The recent minutes make clear these two rivers are poised to flow together in coming months as officials lay out guidelines for future policy.
"If you say you're going to adopt this new framework, what do you do to show people that it means something?" said Michael Feroli, chief U.S. economist at JPMorgan Chase. "This is one way of backing it up."
The discussion at the June FOMC meeting -- at which officials forecast they'd keep rates near zero through 2022 -- reflected a shift that had long been underway.
Following the Great Inflation of the 1970s and '80s, the Fed's posture was one of constant vigilance against upward-moving prices. Officials, and economists generally, came to realize only slowly that inflation had grown less and less responsive to shocks and especially to declines in unemployment.
The Fed's favorite measure of price pressures averaged a scant 1.3% in the five years through 2019, even as joblessness dropped to a half-century low.
Gradually, policymakers became more alarmed that inflation was, in fact, running too low -- to the point where it was robbing the Fed of its ability to fight recessions by keeping interest rates too close to zero even in good times.
The framework review was the Fed's attempt to find new ways of lifting long-term inflation back to the 2% target.
In January of this year, the FOMC hadn't quite finalized that review, so no official conclusions had yet been made nor official policy changes put in place. But a number of committee members made clear they wanted to do away with the old approach of always aiming to move inflation precisely to 2%, without regard to past misses.
Having undershot for so long, many now wanted to push inflation a bit above the long-run goal, seeking inflation that averaged 2% over time.
"It was more than tolerating inflation above target, it was actively setting policy to achieve outcomes higher than the target for a period of time," said Michael Gapen, chief U.S. economist at Barclays Capital.
Within that context, it's not surprising that the minutes reveal a preference to build an inflation threshold into the coming forward guidance.

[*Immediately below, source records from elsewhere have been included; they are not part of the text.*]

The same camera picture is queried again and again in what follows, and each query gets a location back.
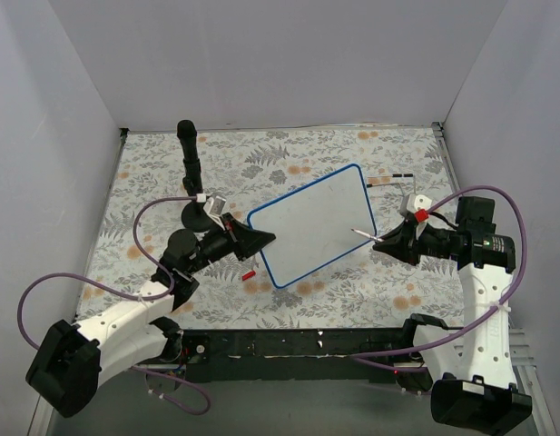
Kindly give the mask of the red marker cap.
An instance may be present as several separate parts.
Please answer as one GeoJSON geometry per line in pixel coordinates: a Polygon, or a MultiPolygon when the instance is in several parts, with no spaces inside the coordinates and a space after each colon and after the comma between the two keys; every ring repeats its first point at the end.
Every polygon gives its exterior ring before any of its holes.
{"type": "Polygon", "coordinates": [[[243,281],[247,281],[247,280],[249,280],[250,278],[254,277],[255,275],[256,275],[256,272],[255,272],[255,271],[250,271],[250,272],[247,272],[247,273],[243,274],[242,277],[241,277],[241,279],[242,279],[243,281]]]}

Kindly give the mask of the red whiteboard marker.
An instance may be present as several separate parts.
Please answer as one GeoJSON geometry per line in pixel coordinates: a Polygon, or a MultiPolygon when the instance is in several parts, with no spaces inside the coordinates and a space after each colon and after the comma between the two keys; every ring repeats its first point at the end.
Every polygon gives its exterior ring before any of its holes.
{"type": "Polygon", "coordinates": [[[360,235],[360,236],[362,236],[362,237],[364,237],[364,238],[366,238],[366,239],[369,239],[369,240],[371,240],[371,241],[374,241],[374,242],[376,242],[376,243],[381,243],[381,242],[384,241],[382,238],[379,238],[379,237],[377,237],[376,235],[372,235],[372,234],[370,234],[370,233],[361,231],[361,230],[359,230],[359,229],[354,229],[354,228],[352,228],[351,231],[354,232],[355,234],[358,234],[358,235],[360,235]]]}

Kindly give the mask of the blue framed whiteboard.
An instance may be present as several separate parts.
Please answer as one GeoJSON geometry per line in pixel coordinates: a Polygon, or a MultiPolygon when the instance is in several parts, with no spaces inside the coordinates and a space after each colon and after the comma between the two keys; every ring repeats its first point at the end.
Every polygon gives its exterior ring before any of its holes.
{"type": "Polygon", "coordinates": [[[356,163],[265,203],[247,215],[250,228],[274,233],[260,251],[274,287],[282,289],[369,243],[375,235],[365,178],[356,163]]]}

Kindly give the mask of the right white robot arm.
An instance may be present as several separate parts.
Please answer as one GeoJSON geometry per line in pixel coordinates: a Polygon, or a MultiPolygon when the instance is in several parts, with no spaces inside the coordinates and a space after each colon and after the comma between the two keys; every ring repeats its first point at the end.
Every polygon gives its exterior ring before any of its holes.
{"type": "Polygon", "coordinates": [[[533,409],[531,397],[516,384],[509,306],[504,299],[517,270],[515,243],[496,233],[492,199],[459,198],[451,229],[428,223],[431,205],[425,195],[407,195],[400,206],[402,223],[380,236],[374,249],[411,265],[423,256],[456,262],[464,295],[465,325],[458,332],[463,345],[460,351],[455,349],[443,320],[414,314],[399,348],[407,359],[421,358],[427,366],[433,382],[434,421],[485,435],[505,435],[533,409]]]}

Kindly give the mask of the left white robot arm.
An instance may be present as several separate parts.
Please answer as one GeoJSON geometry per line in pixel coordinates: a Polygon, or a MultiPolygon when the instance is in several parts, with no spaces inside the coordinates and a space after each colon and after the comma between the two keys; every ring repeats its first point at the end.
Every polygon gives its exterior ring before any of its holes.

"A number of participants spoke favorably of forward guidance tied to inflation outcomes that could possibly entail a modest temporary overshooting of the committee's longer-run inflation goal," the minutes read.
The record also went on to show that "various participants" stressed the importance of completing the framework review "in the near term" along with revising the Fed's Statement on Longer-Run Goals and Monetary Policy Strategy. Officials have said that document would be altered to reflect the major conclusions of the review.
Stephen Stanley, chief economist at Amherst Pierpont Securities, said the framework review nudged policy makers into favoring forward guidance that incorporates inflation goals instead of unemployment goals, or a combination.
"Putting more emphasis on the inflation number is a function of some of the changes they've come around to that, in turn, were mainly related to how they view how the structure of the economy has changed," he said.
What the minutes do not reveal is whether the Fed is likely to keep fastened to zero until inflation overshoots 2%, or simply keep rates below what they judge to be a neutral setting until that point.
JPMorgan's Feroli expects they'll stay at zero.
"It would be an aggressive step, but probably one that's warranted if you believe the logic behind inflation averaging," he said.